Надо было сказать что-нибудь вроде: «Эй, чувак, постарайся пластырь не намочить!» или «Воду выключи, когда закончишь!» Что-нибудь, что позволило бы ему притвориться, будто он таки задал Сэму мучающий его вопрос — и получил на него долгожданный ответ. Да, чувак; со мной всё в порядке, чувак; ерунда, заживёт.
— Я… — сказал Дин, перекрывая шум душа. Ему показалось, что тень Сэма дрогнула за стеклом. Дин откашлялся. Ох, лучше было молчать… но теперь уже поздно. — Я, в общем, схожу возьму нам чего-нибудь перекусить. Ты там… в общем, не торопись.

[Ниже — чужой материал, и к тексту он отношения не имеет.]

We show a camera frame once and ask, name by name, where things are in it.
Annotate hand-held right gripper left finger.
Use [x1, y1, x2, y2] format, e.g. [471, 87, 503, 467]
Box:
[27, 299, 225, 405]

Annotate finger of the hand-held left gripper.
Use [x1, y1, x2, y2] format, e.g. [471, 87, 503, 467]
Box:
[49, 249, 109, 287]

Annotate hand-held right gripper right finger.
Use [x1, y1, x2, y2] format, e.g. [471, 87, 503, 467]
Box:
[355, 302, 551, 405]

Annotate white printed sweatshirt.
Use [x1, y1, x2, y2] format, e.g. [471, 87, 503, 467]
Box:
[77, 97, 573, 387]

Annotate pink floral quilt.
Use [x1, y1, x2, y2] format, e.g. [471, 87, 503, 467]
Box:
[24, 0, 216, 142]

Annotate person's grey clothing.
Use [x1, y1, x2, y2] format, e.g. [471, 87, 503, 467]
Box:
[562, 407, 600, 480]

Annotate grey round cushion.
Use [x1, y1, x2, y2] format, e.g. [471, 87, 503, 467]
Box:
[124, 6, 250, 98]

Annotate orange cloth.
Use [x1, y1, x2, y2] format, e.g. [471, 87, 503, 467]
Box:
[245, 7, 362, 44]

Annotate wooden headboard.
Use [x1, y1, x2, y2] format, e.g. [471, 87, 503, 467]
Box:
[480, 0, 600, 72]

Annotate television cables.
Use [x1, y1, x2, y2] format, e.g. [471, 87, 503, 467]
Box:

Чёрт, глупо получилось. Ну да что уж… Дин снова кашлянул и поспешно вышел из номера.
Закрывая за собой дверь, он чувствовал себя так, будто его выпустили из газовой камеры.
Он поднял голову и увидел своё лицо в зеркальной панели напротив. Когда он мыл руки, то и лицо заодно ополоснул, просто чтобы взгляд прояснился — а следовало выдраить рожу с мылом. На лбу и щеке остались разводы крови, на куртку вообще смотреть было страшно… Дин колебался ещё несколько секунд, потом на цыпочках вернулся в номер и переоделся. Из ванной доносилось какое-то движение — Сэм всё же перестал стоять столбом и смывал наконец с себя всё, что можно было смыть. Дин слегка приободрился от этой мысли. Ему и самому ох как не помешало бы вымыться, но он ограничился пока чистой футболкой и джинсами, а куртку сгрёб подмышку, решив навестить портье и спросить, не согласится ли горничная простирнуть её за разумную плату. Это была уже какая-то цель, и Дин уцепился за неё, как утопающий за плывущий по воде сигаретный окурок.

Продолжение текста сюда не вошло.